Como está o atual cenário pernambucano em relação a essa prática?

Em Pernambuco o único dado oficial que temos é o mapeamento da Policia Rodoviária Federal, onde define alguns pontos de vulnerabilidade e exploração sexual nas rodovias brasileiras e destaca por Unidade da Federação. Contudo, é notório que este número é crescente, uma vez que não existe nenhuma proposta metodológica de intervenção prática com as vítimas nos locais citados, ou seja, há de certa forma uma falta de atuação frente a este tipo de violação por parte dos órgãos governamentais e não governamentais em Pernambuco.

No Disk 100, as denúncias de violência sexual chegaram a 7 mil em 2014, das quais 27% foram provenientes da região Nordeste e somente 5% foram de Pernambuco. Como podemos explicar este caso?

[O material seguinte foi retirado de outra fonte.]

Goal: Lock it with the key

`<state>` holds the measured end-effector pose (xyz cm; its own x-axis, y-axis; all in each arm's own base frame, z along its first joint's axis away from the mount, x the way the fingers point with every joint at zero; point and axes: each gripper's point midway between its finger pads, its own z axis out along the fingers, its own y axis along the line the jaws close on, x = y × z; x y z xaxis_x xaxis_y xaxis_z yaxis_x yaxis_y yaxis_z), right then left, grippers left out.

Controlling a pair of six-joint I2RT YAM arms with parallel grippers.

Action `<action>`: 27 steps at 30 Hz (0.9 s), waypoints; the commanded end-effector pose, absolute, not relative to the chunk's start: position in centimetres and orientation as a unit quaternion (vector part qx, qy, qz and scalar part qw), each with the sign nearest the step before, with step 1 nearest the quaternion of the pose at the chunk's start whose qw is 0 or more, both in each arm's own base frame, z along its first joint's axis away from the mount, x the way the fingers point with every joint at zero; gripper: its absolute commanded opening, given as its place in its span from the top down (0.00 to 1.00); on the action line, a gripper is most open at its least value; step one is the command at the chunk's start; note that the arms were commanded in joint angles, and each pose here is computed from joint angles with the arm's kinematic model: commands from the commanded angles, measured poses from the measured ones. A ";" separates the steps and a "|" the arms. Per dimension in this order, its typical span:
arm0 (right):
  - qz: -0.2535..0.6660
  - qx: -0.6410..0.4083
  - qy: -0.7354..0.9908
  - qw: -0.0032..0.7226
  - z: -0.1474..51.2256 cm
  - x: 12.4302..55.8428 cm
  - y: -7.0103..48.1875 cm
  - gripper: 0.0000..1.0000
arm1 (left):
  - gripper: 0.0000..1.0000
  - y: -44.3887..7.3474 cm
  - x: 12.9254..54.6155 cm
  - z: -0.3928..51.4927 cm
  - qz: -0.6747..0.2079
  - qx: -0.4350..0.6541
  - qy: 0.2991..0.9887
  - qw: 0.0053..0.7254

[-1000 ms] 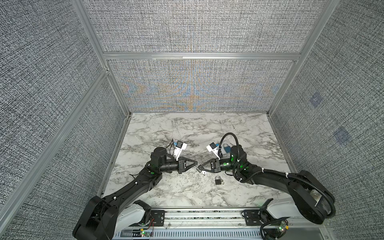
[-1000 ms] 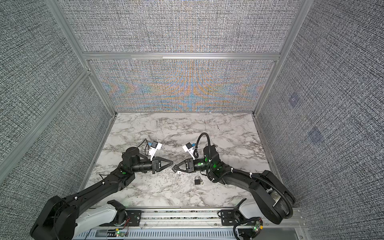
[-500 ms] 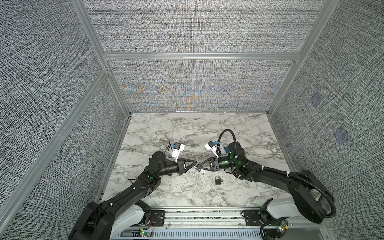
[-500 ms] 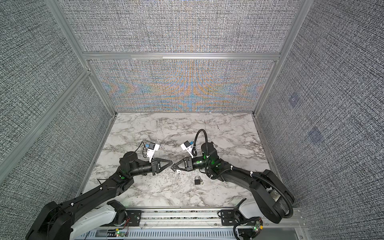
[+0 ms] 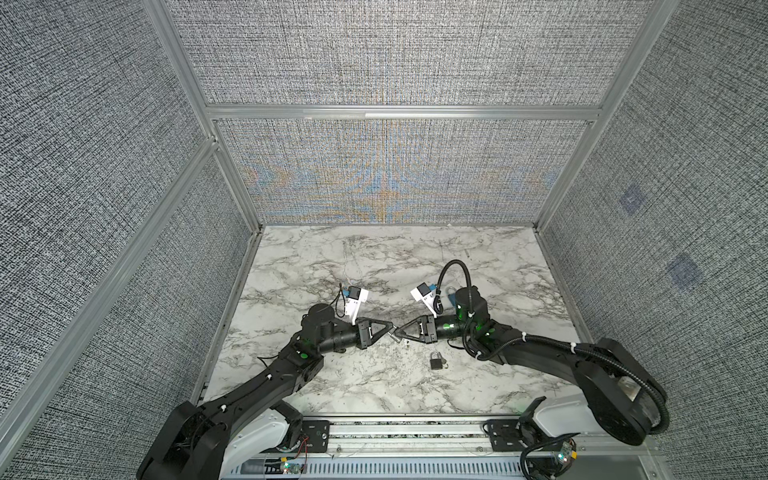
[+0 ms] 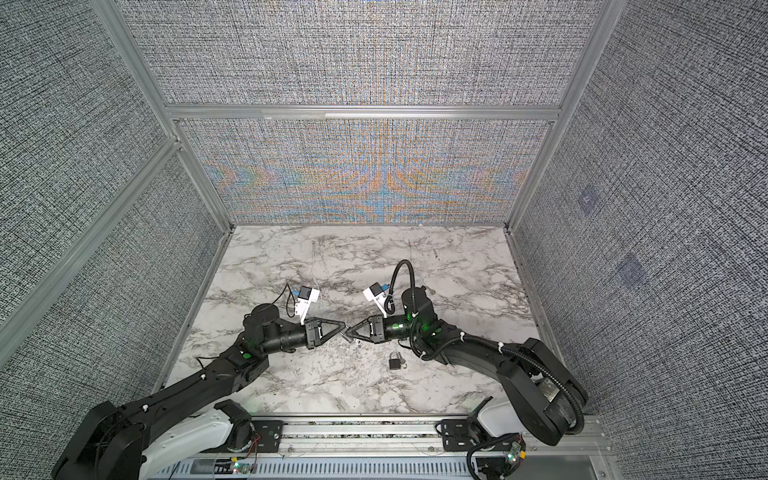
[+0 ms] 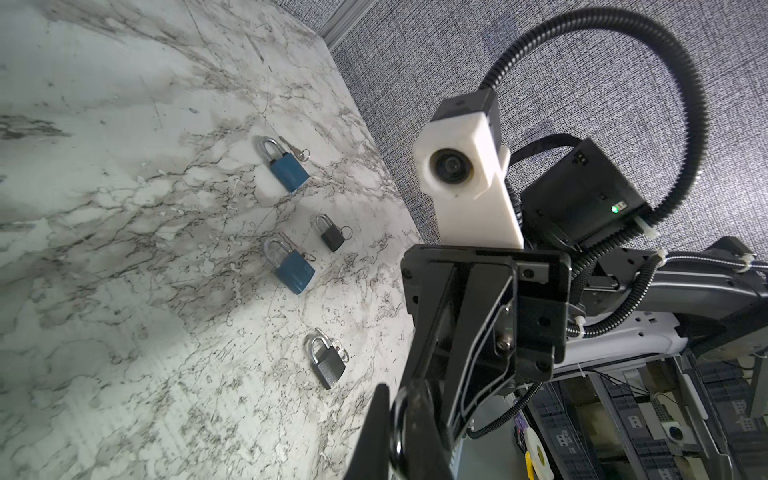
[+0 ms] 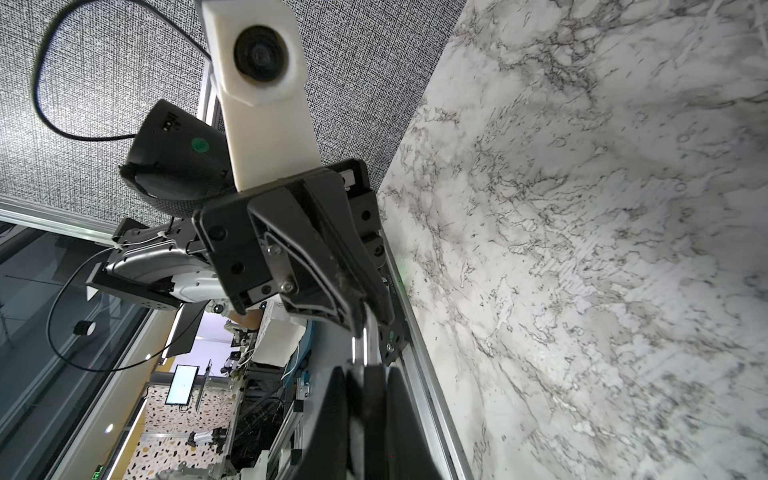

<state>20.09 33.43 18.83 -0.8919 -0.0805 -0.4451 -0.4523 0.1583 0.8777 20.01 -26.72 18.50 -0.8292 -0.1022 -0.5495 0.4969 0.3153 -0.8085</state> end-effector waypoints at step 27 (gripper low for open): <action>0.618 -0.172 0.730 0.235 19.6 22.1 32.6 0.52 | 1.00 -24.3 22.6 21.9 -0.539 0.070 0.775 0.323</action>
<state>21.80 32.41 18.91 -0.8495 0.0237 -0.5270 -0.5133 0.1939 0.8360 22.72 -23.95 20.83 -0.7868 -0.2383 -0.5693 0.4333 0.4436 -0.7845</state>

Com relação ao Disque 100, existem muitas questões a serem ponderadas. Neste caso especifico, eu faço um recorte de que a denúncia está diretamente ligada a resolutividade dos casos, ou seja, a sociedade de um modo geral tende a desacreditar nos canais de denúncia, quando os mesmo deixam a desejar.

O Disque 100 passou por diversas reformulações neste período, o que, de certa forma, comprometeu a sua qualidade. Principalmente nas intervenções de violência e nos encaminhamentos dados. Muitos equívocos com relação ao fluxo e até muitas vezes a inacessibilidade dos usuários aos canais. Contudo, é bem verdade que precisamos intensificar cada vez mais as campanhas educativas e informativas, visando a ampliação do olhar da sociedade acerca da denúncia, principalmente com relação a violações de direitos de crianças e adolescentes.

Segundo dados do II Levantamento Domiciliar sobre o Uso de Drogas Psicotrópicas no Brasil (2005), uma em cada três trabalhadoras do sexo, no Recife, tem menos de 18 anos e aproximadamente metade delas é usuária regular do crack. Qual sua análise a respeito deste dado?

Estes dados são no mínimo aterradores, afinal, nominar mulheres menores de 18 anos de trabalhadoras do sexo é no mínimo um grande equivoco. A legislação brasileira é muito clara, meninas ou meninos, menores de 18 anos envolvidas no mercado do sexo estão sendo vítimas de exploração sexual e tendo isso com um dado oficial, isso teria que no mínimo ter virado denuncia.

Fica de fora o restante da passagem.